What fascinates you about the development of AI?

Elsa A. Kirchner: In my research I focused on the future use of Artificial Intelligence for human-machine interaction, for example in care and rehabilitation. There, I am particularly fascinated by the possibility of learning individual models about humans - for example, about the strengths and weaknesses of the human movement system after an illness or injury. If one learns these models with appropriate data, robotic assistance systems can be adapted online to the individual needs of the user. The assistance systems thus learn with the help of AI which preferences and needs a person has in general or in specific situations - and can provide them with precisely tailored support. An example: An AI-based exoskeleton supports rehab patients only as far as it is actually necessary depending on their daily condition or in a specific situation. It thus creates ideal conditions for rehabilitation. In the future, AI systems will not only learn on the basis of one modality (e.g. image data), but will draw their information from various sources - be it image data, motion data, biographical data or biosignals. This will enable them to make even more precise or individualized assumptions. To develop and validate new methods or approaches for this purpose is a great challenge and fascinating research question.
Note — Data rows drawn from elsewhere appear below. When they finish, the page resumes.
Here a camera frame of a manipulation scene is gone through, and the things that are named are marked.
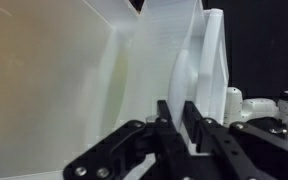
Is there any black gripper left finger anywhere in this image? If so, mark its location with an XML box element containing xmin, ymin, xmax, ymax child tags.
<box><xmin>63</xmin><ymin>99</ymin><xmax>202</xmax><ymax>180</ymax></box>

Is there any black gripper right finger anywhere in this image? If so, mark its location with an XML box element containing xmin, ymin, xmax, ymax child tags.
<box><xmin>183</xmin><ymin>101</ymin><xmax>288</xmax><ymax>180</ymax></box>

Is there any translucent drawer with gripped handle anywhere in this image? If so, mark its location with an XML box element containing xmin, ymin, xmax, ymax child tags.
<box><xmin>112</xmin><ymin>0</ymin><xmax>207</xmax><ymax>158</ymax></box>

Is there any translucent drawer pulled far open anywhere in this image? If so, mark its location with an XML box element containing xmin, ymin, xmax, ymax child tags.
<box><xmin>0</xmin><ymin>0</ymin><xmax>142</xmax><ymax>180</ymax></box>

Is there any white plastic drawer unit frame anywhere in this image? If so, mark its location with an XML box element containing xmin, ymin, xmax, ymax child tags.
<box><xmin>195</xmin><ymin>8</ymin><xmax>231</xmax><ymax>126</ymax></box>

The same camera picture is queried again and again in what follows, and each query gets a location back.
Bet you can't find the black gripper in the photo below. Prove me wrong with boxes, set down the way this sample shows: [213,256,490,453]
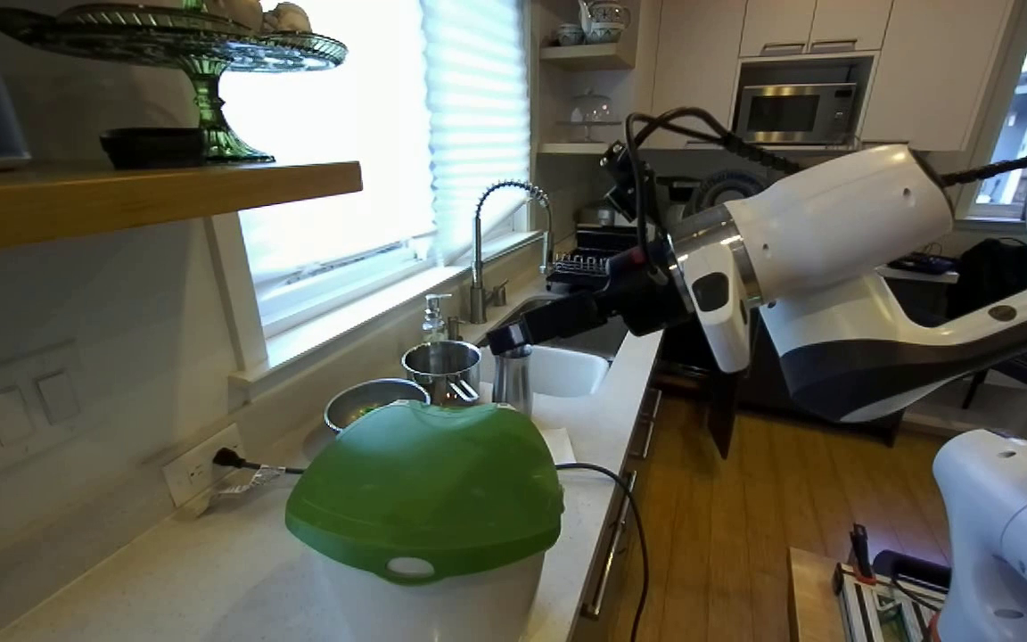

What qualifications should female graduates have for AI research?

Elsa A. Kirchner: Graduates should absolutely have the desire to look beyond the domain boundaries of computer science. In AI research, it is not enough to be able to program or use frameworks and tools or "only" to develop a better algorithm for a special method of machine learning. It is rather a matter of developing new approaches with comprehensive methods that allow the next big step in AI research.